Isabel Pla, Fundación Avanza Chile
On Sunday 19th November eight candidates fight for the presidency of the Republic of Chile. Although there is always certain level of uncertainty, everything suggests that none of the eight candidates will obtain the 50% plus one that our democratic system demands for being elected; and so the next President will be elected in a second round on December 17th.
Then, the real dispute will be between the former President Sebastián Piñera, representative of the center-right coalition Chile Vamos (Chile let’s go); and Alejandro Guillier, a famous journalist, elected senator four years ago and today presidential standard bearer of the pro-government coalition Nueva Mayoría (New Majority), composed by center-left parties and the Communist Party. According to the last published surveys in the country, before the siege imposed by a law promulgated last year (15 days before elections), next Sunday Sebastián Piñera would obtain above 40% of votes and Guillier under 30% of votes.
This is a particularly decisive election for the future of our country. For the first time, since the return to democracy in 1990, Chile faces two roads that seem irreconcilable, in a definition preceded by years of polarization.
On March 2014 Michelle Bachelet came back to La Moneda Palace to serve for a second presidential mandate. Her distinguished features have been, first, her evident turn towards the left compared to her first mandate, with the prevailing influence of the Communist Party in the more transcendent political decisions. Then, a speech based on the vision of Chile as a country infringed by inequality, a victim of the “usual power elite” (the slogan her Government used to spread a controversial tax reform). And a plan of structural reforms, of special symbolism for the most purist left anchored in the past, which abandons the traditional social democrat moderation prioritized during the years of the Concertación and has negatively impacted the economy.

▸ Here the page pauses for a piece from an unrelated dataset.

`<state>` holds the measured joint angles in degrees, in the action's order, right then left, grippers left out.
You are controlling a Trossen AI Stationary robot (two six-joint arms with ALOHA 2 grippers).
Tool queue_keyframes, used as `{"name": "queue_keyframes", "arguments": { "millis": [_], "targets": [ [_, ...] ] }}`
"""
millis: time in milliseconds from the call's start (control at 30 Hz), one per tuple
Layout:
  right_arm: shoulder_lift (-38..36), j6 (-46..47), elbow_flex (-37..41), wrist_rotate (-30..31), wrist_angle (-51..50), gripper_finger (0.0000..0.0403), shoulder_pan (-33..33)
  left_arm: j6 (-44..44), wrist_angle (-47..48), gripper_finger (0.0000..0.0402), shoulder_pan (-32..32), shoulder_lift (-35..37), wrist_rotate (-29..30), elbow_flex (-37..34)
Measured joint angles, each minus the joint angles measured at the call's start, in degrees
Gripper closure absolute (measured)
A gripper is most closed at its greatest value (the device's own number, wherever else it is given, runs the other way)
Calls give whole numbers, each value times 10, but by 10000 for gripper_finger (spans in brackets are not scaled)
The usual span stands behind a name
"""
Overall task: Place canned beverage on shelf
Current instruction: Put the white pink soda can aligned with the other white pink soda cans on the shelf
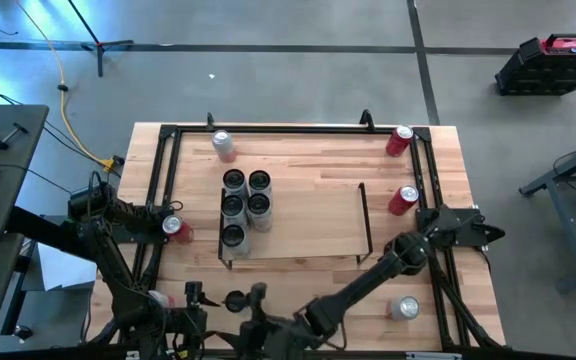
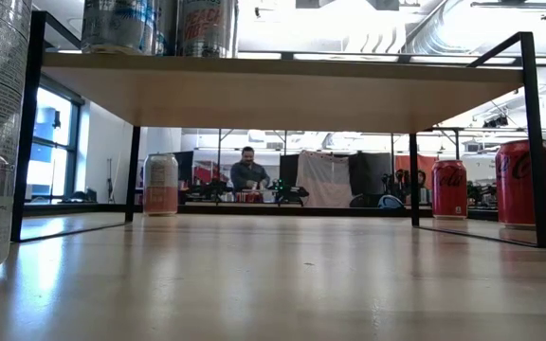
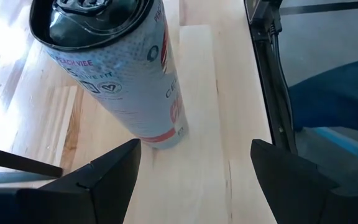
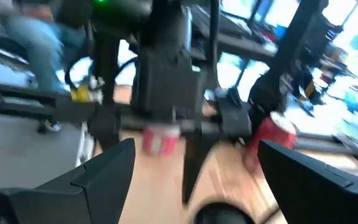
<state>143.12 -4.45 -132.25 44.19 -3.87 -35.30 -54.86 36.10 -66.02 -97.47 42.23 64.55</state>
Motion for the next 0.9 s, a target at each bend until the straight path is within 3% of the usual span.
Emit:
{"name": "queue_keyframes", "arguments": {
  "millis": [167,433,667,900],
  "targets": [
    [-30,-32,0,-31,-59,80,17,0,0,108,0,0,-1,0],
    [-51,53,0,-46,-231,80,11,0,0,108,0,0,-1,0],
    [-55,82,0,32,-298,80,-23,0,0,108,0,0,-1,0],
    [-53,267,0,63,-497,80,-47,0,0,108,0,0,-1,0]
  ]
}}
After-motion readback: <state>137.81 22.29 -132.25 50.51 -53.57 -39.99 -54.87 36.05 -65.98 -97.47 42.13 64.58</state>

Since she came to power public debt has been doubled and growth has been reduced to a third placing Chile in a deteriorated situation in comparison with the leadership it held until 2013 in Latin America. This has generated discomfort and uncertainty in an enormous middle class, who perceived that spaces of liberty and progress, achieved thanks to its own effort and merit during the last three decades, have been snatched away.
For these reasons, both President Bachelet and her reforms have held during more than three years high levels of citizens rejection, being the Government with the lowest levels of approval since 1990. This had an impact on municipal elections in 2016, in which the center-left obtained its worst results in the last 30 years (while the center-right obtained its best results).
Therefore, what is at stake next Sunday is the path Chile will take not for the next four years but most probably for the next decade.
On the one hand, the path represented by Alejandro Guillier, as a follower of Bachelet (“my historical mission is to take over the Government of our President”); he promises the deepening of reforms, the transformation of the services offered by the State in “guaranteed social rights” and more restrictions to the participation of the private world and the civil society in areas such as education and health. In the economic domain, the pro-government candidate has proved the lack of solid and well-known teams, with a weak program and, above all, ambiguous, when they risk in a second round the backup if an even more extreme left, which today supports Beatriz Sánchez, the candidate from the Frente Amplio (Broad Front); the Chilean comparison with the Spanish Podemos.
On the other hand, the path represented by Sebastian Piñera, whose political project looks for the combination of principles such as liberty, justice, progress and solidarity and to propel again a network for support the middle class, from birth to old age, and to revalorize merit as a motor of social improvement. In addition, it can be added the experience of having already been President of Chile, where further of the complex social movements that took place in 2011, he had a country that grew in record numbers, created more than a million jobs, was able to reconstruct from the fifth worst earthquake registered, that took place on February 27th 2010 barely 11 days before assuming presidency.
Nevertheless, there is an even more essential promise, and this is, probably, the one which truly makes a difference between the two paths. In the past few days, when it came out more notably the idea of a new presidential project, Piñera has achieved to state that his will be a government of unity and that his fundamental purpose is the search of agreements with all the political forces that are willing to be part of it, to surpass those obstacles the country faces from many years and that separate us from the full human and economic development, of a culture of truly equality of opportunities.
In other words, the leader of Chile Vamos (Chile let’s go) expects to start a new cycle, which surpass the political breakdown that has kept us divided for 40 years. If for the new generations the axis dictatorship-democracy is useless, if the polarization between right and left in the last few years only created setbacks and bad news, the former President Sebastián Piñera holds today the leadership, the citizens support and the opportunity to create a new cycle, with huge expectations for a country that expects more than the dispute between two sides and that will be defined, essentially, between progress and standstill and uncertainty, between future and past.